A probe in China has found that nearly 20 percent of Chinese milk companies have produced milk powder contaminated with melamine. The government-led probe was announced last week after dozens of children developed kidney stones after drinking milk prepared from a powder produced by a firm called the Sanlu Group. At least two babies have died so far and more than 1,200 have been taken ill.
Hundreds of Chinese babies are suffering from kidney stones after drinking contaminated milk
Young parents holding their children throng Shanghai's Beijing Road. For hours they have been waiting for an ultrasound check at the children's hospital to find out if their children, too, have developed kidney stones. They all fed their kids milk powder produced by the Sanlu company. 28-year-old Tang Ling has come with her 15-month-old daughter after hearing the news about China's latest food scandal.
"It all began in August", she recalls. "My daughter kept getting a high temperature. I had no idea what was going on. She had all the symptoms: She drank a lot of water, had pain when urinating, and her stool was like sand. At first, though, I didn't see any connection with the milk powder."
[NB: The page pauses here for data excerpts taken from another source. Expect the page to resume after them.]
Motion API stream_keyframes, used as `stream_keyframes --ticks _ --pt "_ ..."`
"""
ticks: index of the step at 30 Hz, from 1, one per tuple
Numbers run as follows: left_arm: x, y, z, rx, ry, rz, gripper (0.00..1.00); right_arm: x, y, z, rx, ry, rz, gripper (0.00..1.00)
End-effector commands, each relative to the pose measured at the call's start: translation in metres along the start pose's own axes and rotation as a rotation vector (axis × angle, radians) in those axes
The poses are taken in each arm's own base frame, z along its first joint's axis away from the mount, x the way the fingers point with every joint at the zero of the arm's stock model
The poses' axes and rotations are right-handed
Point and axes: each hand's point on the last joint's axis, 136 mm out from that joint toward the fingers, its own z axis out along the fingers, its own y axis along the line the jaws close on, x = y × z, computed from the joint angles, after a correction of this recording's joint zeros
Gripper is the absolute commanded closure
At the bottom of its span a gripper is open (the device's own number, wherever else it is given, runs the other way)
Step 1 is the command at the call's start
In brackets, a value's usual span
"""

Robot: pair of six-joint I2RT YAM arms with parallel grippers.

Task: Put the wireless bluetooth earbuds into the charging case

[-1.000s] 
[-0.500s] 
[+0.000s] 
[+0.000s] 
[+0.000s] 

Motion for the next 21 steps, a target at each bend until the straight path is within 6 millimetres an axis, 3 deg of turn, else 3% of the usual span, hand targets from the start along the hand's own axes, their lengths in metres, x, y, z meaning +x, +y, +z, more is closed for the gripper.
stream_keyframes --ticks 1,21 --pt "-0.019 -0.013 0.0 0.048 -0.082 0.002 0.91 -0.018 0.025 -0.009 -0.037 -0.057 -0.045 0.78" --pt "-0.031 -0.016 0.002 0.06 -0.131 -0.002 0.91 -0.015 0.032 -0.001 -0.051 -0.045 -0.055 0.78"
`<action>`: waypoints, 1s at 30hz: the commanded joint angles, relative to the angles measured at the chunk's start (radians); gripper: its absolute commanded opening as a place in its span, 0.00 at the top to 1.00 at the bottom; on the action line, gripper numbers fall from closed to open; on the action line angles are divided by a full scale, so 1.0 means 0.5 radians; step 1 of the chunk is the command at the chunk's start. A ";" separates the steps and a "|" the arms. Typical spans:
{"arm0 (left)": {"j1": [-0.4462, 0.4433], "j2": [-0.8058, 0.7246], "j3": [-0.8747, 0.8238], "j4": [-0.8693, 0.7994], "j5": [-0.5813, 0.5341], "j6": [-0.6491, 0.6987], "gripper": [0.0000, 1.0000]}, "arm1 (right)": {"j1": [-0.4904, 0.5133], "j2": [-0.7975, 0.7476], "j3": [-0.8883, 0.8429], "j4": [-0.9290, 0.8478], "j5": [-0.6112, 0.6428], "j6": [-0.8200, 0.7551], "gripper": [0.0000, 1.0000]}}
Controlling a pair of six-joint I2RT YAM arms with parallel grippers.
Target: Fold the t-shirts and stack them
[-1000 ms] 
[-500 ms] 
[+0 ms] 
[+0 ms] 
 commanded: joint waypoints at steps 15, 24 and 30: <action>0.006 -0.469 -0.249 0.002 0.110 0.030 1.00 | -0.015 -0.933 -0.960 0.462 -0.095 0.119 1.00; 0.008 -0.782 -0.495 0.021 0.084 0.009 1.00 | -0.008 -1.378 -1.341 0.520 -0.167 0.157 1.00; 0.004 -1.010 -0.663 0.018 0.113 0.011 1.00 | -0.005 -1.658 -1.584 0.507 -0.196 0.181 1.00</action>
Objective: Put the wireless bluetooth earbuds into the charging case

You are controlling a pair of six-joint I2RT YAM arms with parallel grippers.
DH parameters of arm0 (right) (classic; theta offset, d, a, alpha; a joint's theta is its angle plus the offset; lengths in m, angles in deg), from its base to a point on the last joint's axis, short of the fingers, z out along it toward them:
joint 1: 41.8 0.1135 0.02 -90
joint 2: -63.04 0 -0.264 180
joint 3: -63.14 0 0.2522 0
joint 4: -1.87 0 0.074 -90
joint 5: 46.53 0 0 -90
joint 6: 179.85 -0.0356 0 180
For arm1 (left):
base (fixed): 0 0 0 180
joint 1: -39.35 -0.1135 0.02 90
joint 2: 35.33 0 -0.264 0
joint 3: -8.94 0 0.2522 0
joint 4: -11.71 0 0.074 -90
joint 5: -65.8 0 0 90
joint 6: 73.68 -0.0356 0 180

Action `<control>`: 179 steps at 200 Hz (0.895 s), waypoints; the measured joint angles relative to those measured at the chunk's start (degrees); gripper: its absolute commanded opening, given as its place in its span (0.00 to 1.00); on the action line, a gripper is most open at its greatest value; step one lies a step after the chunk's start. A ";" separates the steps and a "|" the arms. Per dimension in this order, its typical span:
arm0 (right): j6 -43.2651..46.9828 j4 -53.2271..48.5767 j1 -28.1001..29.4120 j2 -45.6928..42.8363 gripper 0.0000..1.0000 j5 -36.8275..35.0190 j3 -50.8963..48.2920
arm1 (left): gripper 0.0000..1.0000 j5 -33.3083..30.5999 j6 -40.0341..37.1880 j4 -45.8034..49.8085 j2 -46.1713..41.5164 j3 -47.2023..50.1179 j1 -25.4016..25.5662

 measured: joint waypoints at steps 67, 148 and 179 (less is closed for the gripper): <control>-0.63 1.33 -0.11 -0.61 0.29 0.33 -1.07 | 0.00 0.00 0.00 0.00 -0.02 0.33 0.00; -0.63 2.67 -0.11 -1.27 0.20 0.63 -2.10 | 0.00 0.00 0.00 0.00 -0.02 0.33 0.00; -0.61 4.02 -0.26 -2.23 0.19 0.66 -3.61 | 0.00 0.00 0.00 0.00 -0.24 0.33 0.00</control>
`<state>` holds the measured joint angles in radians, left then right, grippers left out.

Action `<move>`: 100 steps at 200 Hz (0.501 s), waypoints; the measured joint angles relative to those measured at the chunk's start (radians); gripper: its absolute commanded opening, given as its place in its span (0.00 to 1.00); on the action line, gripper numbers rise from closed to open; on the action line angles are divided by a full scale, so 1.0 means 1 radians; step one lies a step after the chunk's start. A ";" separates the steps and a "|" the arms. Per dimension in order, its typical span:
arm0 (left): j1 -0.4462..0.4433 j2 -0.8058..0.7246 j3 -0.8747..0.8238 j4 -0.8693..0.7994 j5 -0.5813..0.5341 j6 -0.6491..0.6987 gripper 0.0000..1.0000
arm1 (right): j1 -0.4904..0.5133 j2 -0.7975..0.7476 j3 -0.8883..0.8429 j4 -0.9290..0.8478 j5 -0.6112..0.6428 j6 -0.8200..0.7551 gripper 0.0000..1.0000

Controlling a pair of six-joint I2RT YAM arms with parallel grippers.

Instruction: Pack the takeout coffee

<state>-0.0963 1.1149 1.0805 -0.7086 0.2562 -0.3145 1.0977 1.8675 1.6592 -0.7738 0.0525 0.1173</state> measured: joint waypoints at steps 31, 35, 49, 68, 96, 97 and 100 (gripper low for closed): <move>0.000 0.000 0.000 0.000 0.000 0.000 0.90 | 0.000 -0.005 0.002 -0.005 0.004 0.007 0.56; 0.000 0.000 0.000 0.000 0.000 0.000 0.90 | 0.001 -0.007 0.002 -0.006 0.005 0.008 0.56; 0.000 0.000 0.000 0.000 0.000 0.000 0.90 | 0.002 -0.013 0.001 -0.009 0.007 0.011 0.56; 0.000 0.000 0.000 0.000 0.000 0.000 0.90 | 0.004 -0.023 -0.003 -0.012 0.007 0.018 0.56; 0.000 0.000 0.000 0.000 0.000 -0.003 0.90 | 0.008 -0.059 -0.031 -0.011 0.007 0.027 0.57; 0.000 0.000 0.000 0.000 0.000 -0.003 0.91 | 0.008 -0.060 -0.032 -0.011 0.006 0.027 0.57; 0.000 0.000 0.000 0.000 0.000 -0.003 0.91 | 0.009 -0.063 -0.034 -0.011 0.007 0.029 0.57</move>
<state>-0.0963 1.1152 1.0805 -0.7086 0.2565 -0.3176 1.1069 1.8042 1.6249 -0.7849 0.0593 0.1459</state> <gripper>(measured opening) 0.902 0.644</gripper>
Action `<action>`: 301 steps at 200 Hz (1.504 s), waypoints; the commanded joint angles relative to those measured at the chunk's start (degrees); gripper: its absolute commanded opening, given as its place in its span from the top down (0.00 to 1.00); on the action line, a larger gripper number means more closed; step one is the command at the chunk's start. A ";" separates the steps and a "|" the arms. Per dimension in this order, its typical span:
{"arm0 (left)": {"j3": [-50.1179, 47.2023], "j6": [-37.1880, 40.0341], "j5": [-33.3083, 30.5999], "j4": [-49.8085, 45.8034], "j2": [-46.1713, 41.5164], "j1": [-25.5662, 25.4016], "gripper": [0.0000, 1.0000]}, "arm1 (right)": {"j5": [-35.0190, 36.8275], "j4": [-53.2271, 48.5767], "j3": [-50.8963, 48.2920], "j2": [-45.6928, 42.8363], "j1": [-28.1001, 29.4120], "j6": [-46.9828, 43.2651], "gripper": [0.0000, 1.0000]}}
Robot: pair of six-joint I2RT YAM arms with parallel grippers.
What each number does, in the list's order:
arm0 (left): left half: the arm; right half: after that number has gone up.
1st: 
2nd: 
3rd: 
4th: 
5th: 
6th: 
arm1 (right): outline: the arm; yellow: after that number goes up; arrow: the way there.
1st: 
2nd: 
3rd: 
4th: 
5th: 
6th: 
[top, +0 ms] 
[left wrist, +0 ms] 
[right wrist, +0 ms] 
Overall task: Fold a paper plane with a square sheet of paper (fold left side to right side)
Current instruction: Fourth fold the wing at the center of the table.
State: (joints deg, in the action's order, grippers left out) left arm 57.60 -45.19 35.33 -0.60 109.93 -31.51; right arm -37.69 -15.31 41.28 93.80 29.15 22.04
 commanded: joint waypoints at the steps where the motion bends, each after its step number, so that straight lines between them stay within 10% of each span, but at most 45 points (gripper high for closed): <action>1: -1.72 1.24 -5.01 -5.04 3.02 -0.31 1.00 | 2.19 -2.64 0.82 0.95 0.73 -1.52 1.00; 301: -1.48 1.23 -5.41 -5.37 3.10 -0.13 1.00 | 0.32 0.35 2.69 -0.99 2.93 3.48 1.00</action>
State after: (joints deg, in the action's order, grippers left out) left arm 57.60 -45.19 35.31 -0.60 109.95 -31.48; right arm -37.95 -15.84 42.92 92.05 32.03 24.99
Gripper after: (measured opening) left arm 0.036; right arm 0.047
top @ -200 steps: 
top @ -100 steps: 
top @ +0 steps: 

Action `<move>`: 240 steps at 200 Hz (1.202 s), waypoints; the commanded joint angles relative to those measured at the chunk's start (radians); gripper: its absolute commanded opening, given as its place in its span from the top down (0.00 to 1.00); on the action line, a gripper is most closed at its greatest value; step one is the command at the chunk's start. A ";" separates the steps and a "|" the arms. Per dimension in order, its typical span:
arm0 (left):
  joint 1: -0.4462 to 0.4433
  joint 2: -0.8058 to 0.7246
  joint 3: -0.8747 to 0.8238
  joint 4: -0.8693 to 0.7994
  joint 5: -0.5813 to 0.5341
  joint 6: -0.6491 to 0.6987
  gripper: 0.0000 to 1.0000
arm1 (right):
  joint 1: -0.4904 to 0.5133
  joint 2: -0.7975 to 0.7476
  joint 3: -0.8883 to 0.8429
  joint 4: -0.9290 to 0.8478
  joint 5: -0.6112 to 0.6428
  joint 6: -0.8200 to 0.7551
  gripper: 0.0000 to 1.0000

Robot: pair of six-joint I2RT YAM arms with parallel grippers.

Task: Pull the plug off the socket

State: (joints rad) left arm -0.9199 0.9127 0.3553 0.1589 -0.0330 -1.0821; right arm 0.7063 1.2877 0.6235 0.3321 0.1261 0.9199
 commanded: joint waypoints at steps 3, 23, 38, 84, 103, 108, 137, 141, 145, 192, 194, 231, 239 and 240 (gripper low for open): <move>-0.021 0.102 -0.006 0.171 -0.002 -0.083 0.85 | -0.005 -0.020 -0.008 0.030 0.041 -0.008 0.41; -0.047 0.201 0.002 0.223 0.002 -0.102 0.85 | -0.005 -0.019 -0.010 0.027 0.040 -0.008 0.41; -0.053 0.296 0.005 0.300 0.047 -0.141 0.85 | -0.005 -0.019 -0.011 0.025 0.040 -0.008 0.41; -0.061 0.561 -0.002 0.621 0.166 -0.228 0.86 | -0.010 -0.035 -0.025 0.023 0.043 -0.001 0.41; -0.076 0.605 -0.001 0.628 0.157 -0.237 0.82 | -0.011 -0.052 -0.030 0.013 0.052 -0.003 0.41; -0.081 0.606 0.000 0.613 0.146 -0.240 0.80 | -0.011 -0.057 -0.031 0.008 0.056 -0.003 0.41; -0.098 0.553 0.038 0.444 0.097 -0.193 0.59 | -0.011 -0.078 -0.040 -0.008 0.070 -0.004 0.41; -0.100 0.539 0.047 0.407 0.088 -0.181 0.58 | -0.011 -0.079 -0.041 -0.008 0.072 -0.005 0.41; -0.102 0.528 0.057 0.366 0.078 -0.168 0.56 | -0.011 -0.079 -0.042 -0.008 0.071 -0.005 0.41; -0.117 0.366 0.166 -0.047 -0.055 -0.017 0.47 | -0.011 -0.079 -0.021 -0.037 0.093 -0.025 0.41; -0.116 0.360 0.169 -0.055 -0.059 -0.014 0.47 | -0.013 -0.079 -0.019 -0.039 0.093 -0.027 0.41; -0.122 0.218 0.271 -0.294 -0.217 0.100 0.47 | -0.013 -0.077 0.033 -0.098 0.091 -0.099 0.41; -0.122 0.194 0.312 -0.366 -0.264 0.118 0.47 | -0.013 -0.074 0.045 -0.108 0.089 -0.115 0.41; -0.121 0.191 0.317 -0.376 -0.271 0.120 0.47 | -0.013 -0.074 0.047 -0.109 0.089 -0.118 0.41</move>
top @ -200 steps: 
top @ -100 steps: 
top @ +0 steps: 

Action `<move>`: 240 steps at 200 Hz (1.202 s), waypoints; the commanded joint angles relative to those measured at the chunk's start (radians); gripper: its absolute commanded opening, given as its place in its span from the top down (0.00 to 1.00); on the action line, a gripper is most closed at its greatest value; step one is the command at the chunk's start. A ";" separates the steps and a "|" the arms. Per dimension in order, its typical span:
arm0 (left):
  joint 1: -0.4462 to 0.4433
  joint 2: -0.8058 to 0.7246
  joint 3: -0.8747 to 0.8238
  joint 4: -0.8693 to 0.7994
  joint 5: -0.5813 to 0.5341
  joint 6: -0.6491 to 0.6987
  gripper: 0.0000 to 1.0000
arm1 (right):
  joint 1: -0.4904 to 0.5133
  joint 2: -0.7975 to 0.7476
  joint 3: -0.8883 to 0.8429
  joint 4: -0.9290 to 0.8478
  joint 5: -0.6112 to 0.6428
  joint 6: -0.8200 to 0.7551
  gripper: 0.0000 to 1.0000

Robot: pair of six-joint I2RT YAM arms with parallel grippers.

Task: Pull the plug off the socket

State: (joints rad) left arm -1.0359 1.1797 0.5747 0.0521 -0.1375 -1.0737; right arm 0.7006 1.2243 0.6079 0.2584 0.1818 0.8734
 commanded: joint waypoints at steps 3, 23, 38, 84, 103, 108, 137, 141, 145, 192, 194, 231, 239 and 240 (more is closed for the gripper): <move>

Tang Ling and her family were resettled to Shanghai after the Sichuan earth quake in June. The city administration provided milk powder, including the Sanlu variety, to all new arrivals with babies. When Tang Ling heard last week that milk powder in the market had been contaminated with melamine, a toxic chemical, she started getting worried and approached the local authorities -- who then referred her to the hospital.
Milk powder is popular
Almost every second Chinese mother feeds her new-born baby powdered milk. Fresh milk is considered to be highly contaminated, so most doctors recommend milk powder. Products of the Sanlu company used to be among the cheapest available and were therefore popular with migrant labourers and peasants -- such as the Yuan family from Hubei province. Two-year-old Tian Tian's father is also among those waiting in front of the Shanghai child clinic. Several other clinics had sent him away.
"I am number 300 on the waiting list here", the migrant labourer says. "This can take time. I came here in the morning from Putuo county. My son was never breastfed, we always fed him powder milk, and mostly Sanlu."
Little Tian Tian, too, is showing first symptoms of kidney stones. His father has taken time off from work to get him checked. He is the breadwinner of his family of three moving from one construction site to the next. He has no idea how to foot the medical bill:
"On TV they said all treatment was free. But even if the central government decides this, it doesn't mean it is applied everywhere. In all the big clinics here in Shanghai they haven't heard about it so far, it seems."
Meanwhile, people's anger is growing. Tens of thousands of parents all over the country have been to the hospitals with their kids. They are especially furious that the authorities seem to have known about the problem for months, but chose not to disclose the information and chose instead to risk the health of other babies. The first victim apparently was a five-month-old boy from Lanzhou city who died back on 1 May.
The Chinese health ministry admitted on Tuesday that the number of children developing kidney stones would probably rise further. About 1,200 cases had been discovered by Monday. 340 children are hospitalized, official sources said. Dozens of them are in a critical condition.